Icelandic government escalates cold war against Iceland supermarket
The Icelandic government is escalating its cold war against British supermarket Iceland by launching legal action against the chain over the use of its name.
The Nordic nation confirmed on Thursday that it has mounted a legal challenge against the supermarket at the European Union Intellectual Property Office with the goal of "ensuring the right of Icelandic companies to use the word 'Iceland' in relation to their goods and services".
Iceland claims that the supermarket has "aggressively pursued" and won multiple cases against Icelandic companies which use the word Iceland as part of their trademark, "even in cases when the products and services do not compete".
Supermarket Iceland, which trades under Iceland Foods, holds a Europe-wide trademark registration for the word and Iceland the nation is seeking to invalidate the registration on the basis that it is "exceptionally broad and ambiguous in definition, often rendering the country's firms unable to describe their products as Icelandic".
In a circular, the government said: "The government of Iceland is concerned that our country's businesses are unable to promote themselves across Europe in association with their place of origin - a place of which we are rightly proud and enjoys a very positive national branding.
"This untenable situation has caused harm to Icelandic businesses, especially its small and growing companies. A company or product made in Iceland or by an Icelandic company should be able to represent itself using the name of the country."
It claimed that it has made multiple efforts to negotiate with Iceland Foods but bemoaned the supermarket's "unrealistic and unacceptable" demands, leaving it with no choice but to proceed with legal action.

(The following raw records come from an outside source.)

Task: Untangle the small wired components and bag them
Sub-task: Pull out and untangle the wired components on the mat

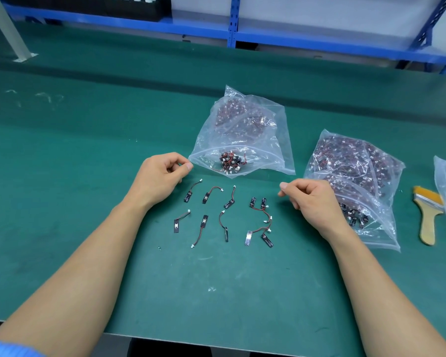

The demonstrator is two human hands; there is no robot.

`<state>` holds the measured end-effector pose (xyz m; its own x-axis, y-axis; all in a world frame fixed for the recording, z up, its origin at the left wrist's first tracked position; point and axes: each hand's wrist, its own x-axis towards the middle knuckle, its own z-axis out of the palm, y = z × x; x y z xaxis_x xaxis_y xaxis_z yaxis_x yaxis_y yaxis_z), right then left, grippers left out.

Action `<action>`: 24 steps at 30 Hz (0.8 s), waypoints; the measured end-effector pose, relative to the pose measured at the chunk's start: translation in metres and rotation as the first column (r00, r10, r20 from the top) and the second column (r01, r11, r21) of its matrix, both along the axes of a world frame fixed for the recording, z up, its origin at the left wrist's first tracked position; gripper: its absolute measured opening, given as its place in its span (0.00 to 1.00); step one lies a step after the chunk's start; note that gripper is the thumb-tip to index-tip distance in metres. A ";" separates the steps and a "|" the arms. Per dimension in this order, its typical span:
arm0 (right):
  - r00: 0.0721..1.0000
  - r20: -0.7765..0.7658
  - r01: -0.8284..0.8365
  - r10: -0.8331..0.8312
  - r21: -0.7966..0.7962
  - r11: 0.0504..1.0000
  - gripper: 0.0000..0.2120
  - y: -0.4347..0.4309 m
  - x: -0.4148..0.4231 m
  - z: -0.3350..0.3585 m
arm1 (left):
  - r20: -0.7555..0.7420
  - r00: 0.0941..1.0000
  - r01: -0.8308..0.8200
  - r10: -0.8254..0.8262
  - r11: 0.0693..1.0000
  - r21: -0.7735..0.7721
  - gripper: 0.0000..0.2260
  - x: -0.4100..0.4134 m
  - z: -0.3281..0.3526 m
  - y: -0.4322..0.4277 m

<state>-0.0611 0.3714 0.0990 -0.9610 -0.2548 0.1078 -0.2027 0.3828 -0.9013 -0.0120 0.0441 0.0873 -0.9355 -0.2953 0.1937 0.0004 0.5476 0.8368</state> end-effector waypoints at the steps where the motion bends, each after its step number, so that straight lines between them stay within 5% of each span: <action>1: 1.000 0.001 0.000 0.000 0.000 1.000 0.14 0.000 0.000 0.000 | 0.000 1.000 0.001 -0.001 1.000 -0.002 0.06 0.000 0.000 0.000; 24: 1.000 0.001 0.000 0.000 0.000 1.000 0.14 -0.001 0.000 -0.001 | 0.007 1.000 0.004 -0.004 1.000 -0.012 0.05 0.001 0.001 0.002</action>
<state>-0.0615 0.3705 0.0977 -0.9611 -0.2548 0.1066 -0.2015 0.3829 -0.9016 -0.0108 0.0458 0.0887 -0.9381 -0.2893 0.1907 -0.0032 0.5576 0.8301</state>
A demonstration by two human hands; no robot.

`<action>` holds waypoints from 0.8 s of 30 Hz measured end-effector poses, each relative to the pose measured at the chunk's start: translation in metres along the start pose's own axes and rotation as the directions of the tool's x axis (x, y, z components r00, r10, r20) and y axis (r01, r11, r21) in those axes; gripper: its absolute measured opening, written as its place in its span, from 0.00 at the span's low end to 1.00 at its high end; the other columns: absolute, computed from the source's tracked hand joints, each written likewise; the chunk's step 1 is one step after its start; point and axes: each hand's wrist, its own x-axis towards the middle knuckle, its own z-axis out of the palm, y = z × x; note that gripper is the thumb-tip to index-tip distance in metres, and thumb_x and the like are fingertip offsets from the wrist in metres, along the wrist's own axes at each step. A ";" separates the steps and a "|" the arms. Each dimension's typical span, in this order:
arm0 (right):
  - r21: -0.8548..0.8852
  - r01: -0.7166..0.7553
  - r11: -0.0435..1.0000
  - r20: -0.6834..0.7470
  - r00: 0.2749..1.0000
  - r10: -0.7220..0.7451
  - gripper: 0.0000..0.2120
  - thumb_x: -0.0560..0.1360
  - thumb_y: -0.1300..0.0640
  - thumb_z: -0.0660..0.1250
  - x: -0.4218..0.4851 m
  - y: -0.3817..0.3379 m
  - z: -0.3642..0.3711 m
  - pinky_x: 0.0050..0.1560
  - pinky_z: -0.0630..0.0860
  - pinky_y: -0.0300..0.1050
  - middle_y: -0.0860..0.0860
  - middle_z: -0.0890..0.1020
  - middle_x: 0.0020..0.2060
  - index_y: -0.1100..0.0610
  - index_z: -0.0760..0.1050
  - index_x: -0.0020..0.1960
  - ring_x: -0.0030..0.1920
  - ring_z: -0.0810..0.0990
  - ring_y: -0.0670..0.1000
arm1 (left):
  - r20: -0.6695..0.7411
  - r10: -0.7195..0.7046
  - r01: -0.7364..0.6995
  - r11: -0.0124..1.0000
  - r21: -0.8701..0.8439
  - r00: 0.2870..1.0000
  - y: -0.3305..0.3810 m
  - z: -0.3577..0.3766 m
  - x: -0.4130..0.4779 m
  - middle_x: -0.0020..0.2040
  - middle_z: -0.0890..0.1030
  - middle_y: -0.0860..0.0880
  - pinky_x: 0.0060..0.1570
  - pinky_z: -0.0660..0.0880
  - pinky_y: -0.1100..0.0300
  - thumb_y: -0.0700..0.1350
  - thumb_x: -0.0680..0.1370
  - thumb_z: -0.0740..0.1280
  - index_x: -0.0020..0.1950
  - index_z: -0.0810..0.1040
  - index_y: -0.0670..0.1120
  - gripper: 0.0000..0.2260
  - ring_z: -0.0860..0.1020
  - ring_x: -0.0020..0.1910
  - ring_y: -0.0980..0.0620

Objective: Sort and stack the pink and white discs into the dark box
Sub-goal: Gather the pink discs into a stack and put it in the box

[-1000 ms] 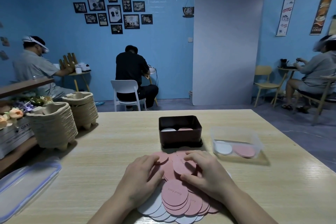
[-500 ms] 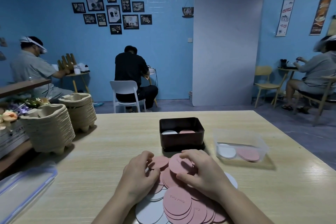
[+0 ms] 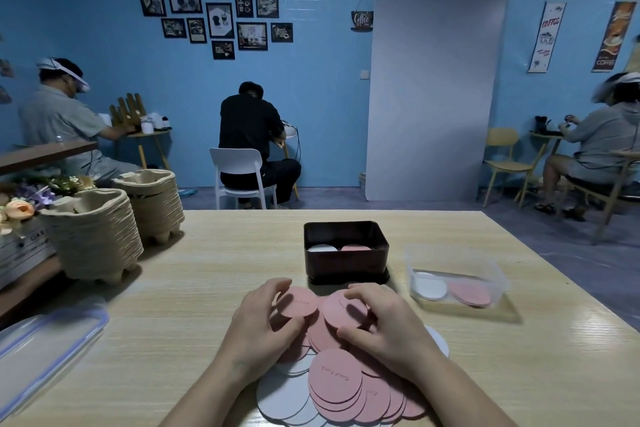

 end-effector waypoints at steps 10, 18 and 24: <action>0.050 0.076 0.996 0.012 0.997 -0.077 0.30 0.68 0.40 0.76 -0.001 -0.003 0.000 0.62 0.69 0.32 0.29 0.74 0.60 0.41 0.71 0.67 0.63 0.71 0.35 | 0.053 0.239 -0.242 0.968 0.064 0.970 0.007 0.001 -0.006 0.64 0.73 0.71 0.61 0.74 0.59 0.57 0.71 0.74 0.65 0.72 0.62 0.24 0.71 0.64 0.65; 0.090 0.167 0.982 0.044 0.984 -0.172 0.32 0.68 0.44 0.78 0.010 -0.009 0.008 0.64 0.67 0.31 0.27 0.71 0.62 0.41 0.70 0.68 0.64 0.70 0.36 | 0.117 0.299 -0.293 0.954 -0.063 0.947 0.007 0.004 -0.005 0.68 0.75 0.65 0.59 0.79 0.54 0.50 0.72 0.77 0.57 0.76 0.61 0.17 0.76 0.65 0.57; 0.079 0.227 0.971 0.019 0.973 -0.229 0.20 0.70 0.40 0.74 0.011 -0.005 0.015 0.66 0.72 0.41 0.41 0.75 0.68 0.44 0.77 0.59 0.68 0.72 0.41 | 0.083 0.304 -0.294 0.949 -0.117 0.949 0.008 0.003 -0.006 0.67 0.75 0.64 0.58 0.78 0.62 0.45 0.71 0.80 0.63 0.76 0.59 0.24 0.76 0.65 0.59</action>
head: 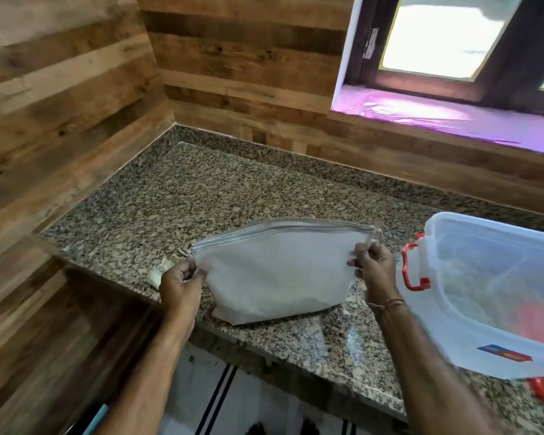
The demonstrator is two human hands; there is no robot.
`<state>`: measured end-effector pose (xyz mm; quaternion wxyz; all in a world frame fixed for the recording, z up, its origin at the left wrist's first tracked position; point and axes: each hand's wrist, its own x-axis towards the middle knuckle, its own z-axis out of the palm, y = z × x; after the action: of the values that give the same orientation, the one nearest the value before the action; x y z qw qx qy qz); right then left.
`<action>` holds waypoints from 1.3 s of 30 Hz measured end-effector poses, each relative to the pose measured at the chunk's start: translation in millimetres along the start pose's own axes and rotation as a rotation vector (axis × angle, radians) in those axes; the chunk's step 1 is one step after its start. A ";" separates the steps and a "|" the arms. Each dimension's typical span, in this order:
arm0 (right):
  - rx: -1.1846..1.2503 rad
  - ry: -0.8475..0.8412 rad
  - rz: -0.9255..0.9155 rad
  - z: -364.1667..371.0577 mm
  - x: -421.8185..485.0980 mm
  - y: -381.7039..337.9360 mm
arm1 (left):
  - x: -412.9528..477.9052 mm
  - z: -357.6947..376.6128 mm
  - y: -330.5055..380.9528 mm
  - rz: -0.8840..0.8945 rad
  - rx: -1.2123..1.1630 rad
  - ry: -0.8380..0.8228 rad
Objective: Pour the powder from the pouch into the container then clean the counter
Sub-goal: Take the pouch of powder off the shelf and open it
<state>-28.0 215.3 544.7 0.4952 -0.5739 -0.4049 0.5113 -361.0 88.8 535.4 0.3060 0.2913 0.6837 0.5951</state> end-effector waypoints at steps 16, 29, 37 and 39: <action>-0.237 0.128 0.045 -14.2 -20.1 30.4 | 10.8 -6.8 -2.5 -0.021 0.072 -0.044; 0.362 -0.113 0.498 -37.0 -29.0 32.4 | 11.6 -24.1 4.7 -0.514 -0.289 -0.354; 0.337 -0.358 0.547 -30.9 -18.8 22.3 | 29.2 -29.0 40.9 -0.757 -0.223 -0.575; 0.225 -0.364 0.507 -34.3 -14.8 28.2 | 30.1 -25.6 39.8 -0.736 -0.183 -0.635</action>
<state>2.5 190.5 519.3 0.3318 -0.4973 -0.2721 0.7540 -398.6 100.4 575.4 0.7133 0.1692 0.5592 0.3871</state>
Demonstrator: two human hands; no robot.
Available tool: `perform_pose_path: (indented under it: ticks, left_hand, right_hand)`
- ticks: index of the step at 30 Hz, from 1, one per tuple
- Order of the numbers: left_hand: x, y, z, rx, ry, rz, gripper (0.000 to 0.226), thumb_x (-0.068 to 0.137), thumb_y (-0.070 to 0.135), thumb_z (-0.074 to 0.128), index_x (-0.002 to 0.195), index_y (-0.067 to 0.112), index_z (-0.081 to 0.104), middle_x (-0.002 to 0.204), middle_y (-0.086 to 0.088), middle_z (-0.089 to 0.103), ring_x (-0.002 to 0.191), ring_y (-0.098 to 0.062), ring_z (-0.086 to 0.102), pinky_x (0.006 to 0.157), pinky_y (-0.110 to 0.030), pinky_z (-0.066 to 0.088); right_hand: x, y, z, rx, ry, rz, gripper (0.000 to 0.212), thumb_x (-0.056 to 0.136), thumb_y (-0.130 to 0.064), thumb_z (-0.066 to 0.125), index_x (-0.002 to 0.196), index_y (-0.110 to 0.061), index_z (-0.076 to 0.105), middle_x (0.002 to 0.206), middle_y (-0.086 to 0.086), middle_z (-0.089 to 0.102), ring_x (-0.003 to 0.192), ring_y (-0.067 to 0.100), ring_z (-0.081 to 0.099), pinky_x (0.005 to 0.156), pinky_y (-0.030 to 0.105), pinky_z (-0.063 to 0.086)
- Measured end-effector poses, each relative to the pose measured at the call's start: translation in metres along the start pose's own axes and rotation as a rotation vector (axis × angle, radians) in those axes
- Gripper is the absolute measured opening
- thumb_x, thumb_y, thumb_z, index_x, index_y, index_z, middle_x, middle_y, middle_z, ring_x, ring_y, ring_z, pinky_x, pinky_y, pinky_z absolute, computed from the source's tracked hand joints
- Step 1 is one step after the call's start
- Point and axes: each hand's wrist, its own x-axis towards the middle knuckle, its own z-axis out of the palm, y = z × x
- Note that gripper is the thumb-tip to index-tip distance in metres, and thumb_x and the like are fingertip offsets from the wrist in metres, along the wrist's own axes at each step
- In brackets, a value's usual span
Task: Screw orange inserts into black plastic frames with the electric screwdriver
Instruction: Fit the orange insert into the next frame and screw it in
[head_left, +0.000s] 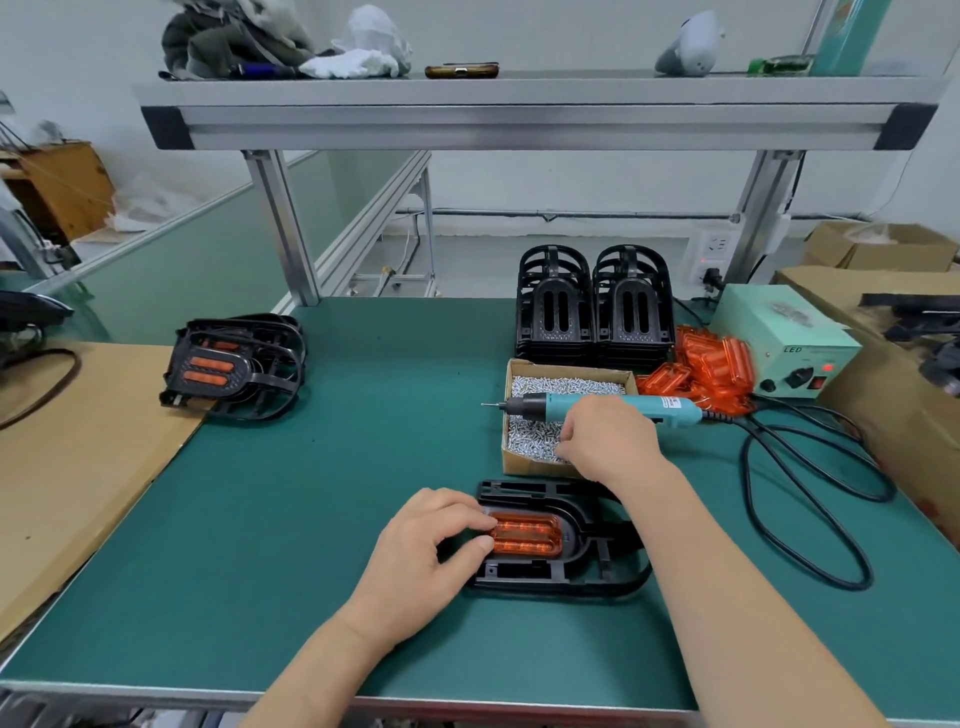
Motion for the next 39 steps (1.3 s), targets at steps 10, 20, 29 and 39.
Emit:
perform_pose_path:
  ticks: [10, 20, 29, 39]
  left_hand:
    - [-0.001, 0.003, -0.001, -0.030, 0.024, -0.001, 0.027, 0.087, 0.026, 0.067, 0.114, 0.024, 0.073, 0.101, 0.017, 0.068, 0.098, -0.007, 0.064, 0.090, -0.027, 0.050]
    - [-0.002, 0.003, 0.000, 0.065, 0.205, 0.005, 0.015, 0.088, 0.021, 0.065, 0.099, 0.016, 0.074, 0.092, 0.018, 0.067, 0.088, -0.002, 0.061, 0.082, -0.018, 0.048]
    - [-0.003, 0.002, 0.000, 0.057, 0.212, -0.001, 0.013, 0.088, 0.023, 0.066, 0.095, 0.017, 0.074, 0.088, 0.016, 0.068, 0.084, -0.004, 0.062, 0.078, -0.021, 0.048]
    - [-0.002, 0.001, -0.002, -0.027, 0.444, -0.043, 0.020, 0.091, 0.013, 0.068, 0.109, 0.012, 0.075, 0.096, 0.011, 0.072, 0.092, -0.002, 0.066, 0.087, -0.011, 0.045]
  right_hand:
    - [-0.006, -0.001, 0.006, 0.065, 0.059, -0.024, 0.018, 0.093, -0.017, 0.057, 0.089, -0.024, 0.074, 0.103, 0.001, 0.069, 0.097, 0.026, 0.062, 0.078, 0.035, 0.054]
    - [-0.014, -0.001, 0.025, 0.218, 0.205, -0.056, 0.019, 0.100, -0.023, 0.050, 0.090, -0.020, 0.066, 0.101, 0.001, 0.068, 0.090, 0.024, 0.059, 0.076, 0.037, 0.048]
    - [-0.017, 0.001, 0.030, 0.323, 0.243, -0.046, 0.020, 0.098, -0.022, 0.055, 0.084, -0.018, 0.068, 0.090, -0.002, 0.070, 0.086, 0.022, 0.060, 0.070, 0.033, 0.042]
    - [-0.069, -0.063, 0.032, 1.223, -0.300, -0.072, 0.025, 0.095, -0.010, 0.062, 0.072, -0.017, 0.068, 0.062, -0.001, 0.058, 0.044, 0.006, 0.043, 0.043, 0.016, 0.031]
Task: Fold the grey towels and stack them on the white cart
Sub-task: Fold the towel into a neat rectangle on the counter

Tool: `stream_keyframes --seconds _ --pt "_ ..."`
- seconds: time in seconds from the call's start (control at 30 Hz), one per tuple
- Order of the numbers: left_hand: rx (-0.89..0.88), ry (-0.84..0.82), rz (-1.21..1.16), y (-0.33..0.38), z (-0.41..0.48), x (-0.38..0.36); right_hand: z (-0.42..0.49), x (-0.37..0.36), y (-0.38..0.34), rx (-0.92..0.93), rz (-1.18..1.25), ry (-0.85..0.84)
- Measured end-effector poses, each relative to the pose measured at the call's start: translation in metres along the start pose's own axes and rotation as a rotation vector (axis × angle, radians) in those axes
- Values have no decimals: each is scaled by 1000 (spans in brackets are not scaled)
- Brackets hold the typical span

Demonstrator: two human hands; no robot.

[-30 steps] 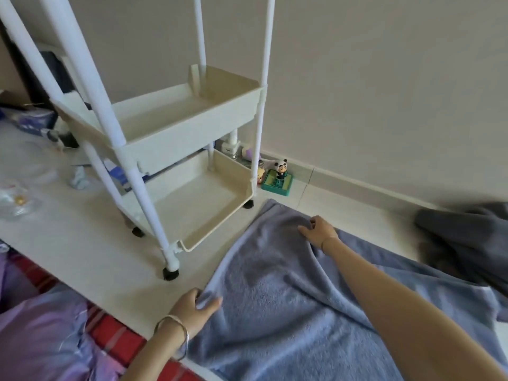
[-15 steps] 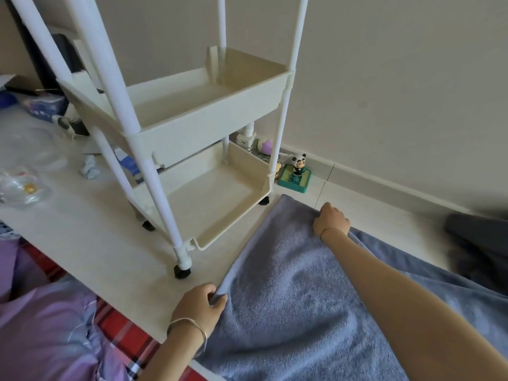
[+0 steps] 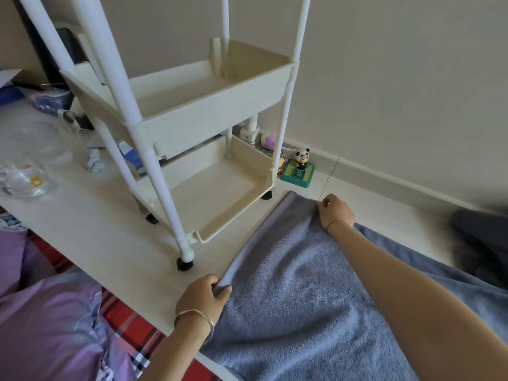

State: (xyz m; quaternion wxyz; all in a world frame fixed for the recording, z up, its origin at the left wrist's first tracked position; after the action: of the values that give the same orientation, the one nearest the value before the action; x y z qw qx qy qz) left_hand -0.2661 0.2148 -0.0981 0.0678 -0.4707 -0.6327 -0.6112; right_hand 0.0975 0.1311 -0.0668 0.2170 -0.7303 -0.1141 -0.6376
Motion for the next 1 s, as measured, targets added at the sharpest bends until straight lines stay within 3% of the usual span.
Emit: stream_keyframes --seconds 0.17,0.27,0.33,0.37,0.47,0.67,0.8,0.9,1.0 --pt "-74 84 100 16 -7 6 -32 16 -10 157 -65 116" --pt "-398 144 245 50 -22 -11 -73 25 -10 275 51 175" --pt "-558 41 265 77 -36 -37 -109 20 -7 368 115 163" --pt "-584 -87 283 86 -45 -58 -128 15 1 387 136 143" --pt "-560 -334 419 91 -63 -107 -180 -7 29 402 106 58" --pt "-515 -321 526 70 -64 -132 -256 -39 152 267 -207 -19" --pt "-479 -288 535 83 -68 -132 -280 -25 229 65 -190 -17" --pt "-471 -260 497 104 -78 -142 -285 -16 235 34 -148 -8" --pt "-605 -371 496 120 -98 -173 -302 5 213 95 51 132"
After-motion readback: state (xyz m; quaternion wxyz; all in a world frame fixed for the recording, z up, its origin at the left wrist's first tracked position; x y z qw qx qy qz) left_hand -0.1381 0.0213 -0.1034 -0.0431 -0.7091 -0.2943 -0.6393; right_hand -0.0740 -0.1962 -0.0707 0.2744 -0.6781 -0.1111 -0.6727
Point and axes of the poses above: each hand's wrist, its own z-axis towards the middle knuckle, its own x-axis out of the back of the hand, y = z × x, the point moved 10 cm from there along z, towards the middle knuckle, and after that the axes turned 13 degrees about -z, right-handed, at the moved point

When news of the lawsuit first broke in September, a spokesman for Iceland said: "Iceland Foods has traded under the Iceland name in the UK since 1970, and is today one of the UK's most recognised brands. We have also traded as Iceland for many years in other EU countries, and in non-EU countries, including Iceland itself."
The relationship between the supermarket and the Nordic nation has a history of frostiness.
Icelandic retail conglomerate Baugur held a controlling stake in the grocer until its collapse in 2009. The stake then fell into the hands of Icelandic banks Landsbanki and Glitnir, which was later acquired as part of a management buyout led by founder and chief executive Malcolm Walker.
The company, whose headquarters are in Deeside, has more than 800 stores across the UK and employs more than 23,000 staff.
Iceland Foods said the Icelandic government has not directly approached the supermarket or attempted to solve the issue in an "amicable" way.
Iceland Foods said: "We very much regret that the Government of Iceland has apparently decided to take legal action over the use of the name Iceland. Contrary to their assertion we have received no recent approaches to achieve an amicable resolution of this issue, which would be our preferred approach.
"While we will vigorously defend Iceland Foods' established rights where there is any risk of confusion between our business and Iceland the country, we have been trading successfully for 46 years under the name Iceland and do not believe that any serious confusion or conflict has ever arisen in the public mind, or is likely to do so.